In practice it behaves similarly to min-p — adapts to distribution shape, avoids both overly-confident and overly-flat outputs. Less commonly used than min-p in 2026 because min-p is simpler and produces similar results.

typical_pEffect
0.5Tight
0.95Default
1.0Disabled

Smoothing Factor / Quadratic Sampling {#smoothing}

A 2024 sampler that flattens or sharpens the distribution non-linearly. Two parameters:

  • smoothing_factor (typical 0.0-3.0) — sharpens distribution as a quadratic curve.
  • smoothing_curve (typical 1.0-2.0) — exponent.

Effect: reduces middle-probability tokens more aggressively than temperature, while preserving the top probabilities. Useful when temperature alone produces bland or repetitive output.

Less common than min-p but supported in oobabooga and KoboldCpp.

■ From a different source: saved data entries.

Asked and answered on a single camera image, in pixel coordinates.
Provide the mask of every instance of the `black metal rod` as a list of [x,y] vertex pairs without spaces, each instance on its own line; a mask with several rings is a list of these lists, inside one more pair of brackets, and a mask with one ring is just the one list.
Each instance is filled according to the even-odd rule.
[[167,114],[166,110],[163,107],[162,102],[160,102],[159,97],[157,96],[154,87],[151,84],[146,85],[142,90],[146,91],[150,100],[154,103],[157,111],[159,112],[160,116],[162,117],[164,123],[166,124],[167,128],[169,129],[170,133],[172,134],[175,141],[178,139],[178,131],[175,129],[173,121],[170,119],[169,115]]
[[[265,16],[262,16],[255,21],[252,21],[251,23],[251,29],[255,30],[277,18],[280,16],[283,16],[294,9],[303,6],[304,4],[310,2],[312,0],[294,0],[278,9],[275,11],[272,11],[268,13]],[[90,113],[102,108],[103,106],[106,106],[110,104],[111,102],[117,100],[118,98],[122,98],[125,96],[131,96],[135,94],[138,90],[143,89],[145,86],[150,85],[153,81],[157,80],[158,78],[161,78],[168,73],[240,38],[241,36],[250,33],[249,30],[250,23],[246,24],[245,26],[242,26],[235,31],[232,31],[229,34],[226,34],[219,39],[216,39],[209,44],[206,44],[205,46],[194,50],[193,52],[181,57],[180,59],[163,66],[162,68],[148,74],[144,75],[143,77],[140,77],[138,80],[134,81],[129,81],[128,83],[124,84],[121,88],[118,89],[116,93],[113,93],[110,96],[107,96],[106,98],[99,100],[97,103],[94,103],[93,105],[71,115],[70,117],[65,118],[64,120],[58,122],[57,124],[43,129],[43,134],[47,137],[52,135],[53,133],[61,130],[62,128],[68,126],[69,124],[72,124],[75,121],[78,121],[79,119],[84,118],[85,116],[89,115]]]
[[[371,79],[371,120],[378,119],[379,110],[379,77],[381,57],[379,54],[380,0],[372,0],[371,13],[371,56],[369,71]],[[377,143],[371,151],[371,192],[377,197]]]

Mirostat — Adaptive Sampling {#mirostat}

Mirostat (2020) targets a constant "surprise" level (Shannon information of each generated token) rather than a fixed truncation. It uses a feedback loop:

mu_t+1 = mu_t - eta * (S_t - tau)

where S_t is observed surprise and tau is target surprise (typical 5.0).

Two variants: Mirostat 1 (per-token feedback) and Mirostat 2 (simpler, more common).

ParameterDefaultPurpose
mirostat0 (off), 1 (v1), 2 (v2)Variant
mirostat_tau5.0Target surprise — lower = tighter
mirostat_eta0.1Learning rate

When to use: if you want consistent quality across very long outputs (e.g., 4K+ token generations) and find that min-p drifts. Otherwise, min-p is simpler and matches mirostat in most short/medium outputs.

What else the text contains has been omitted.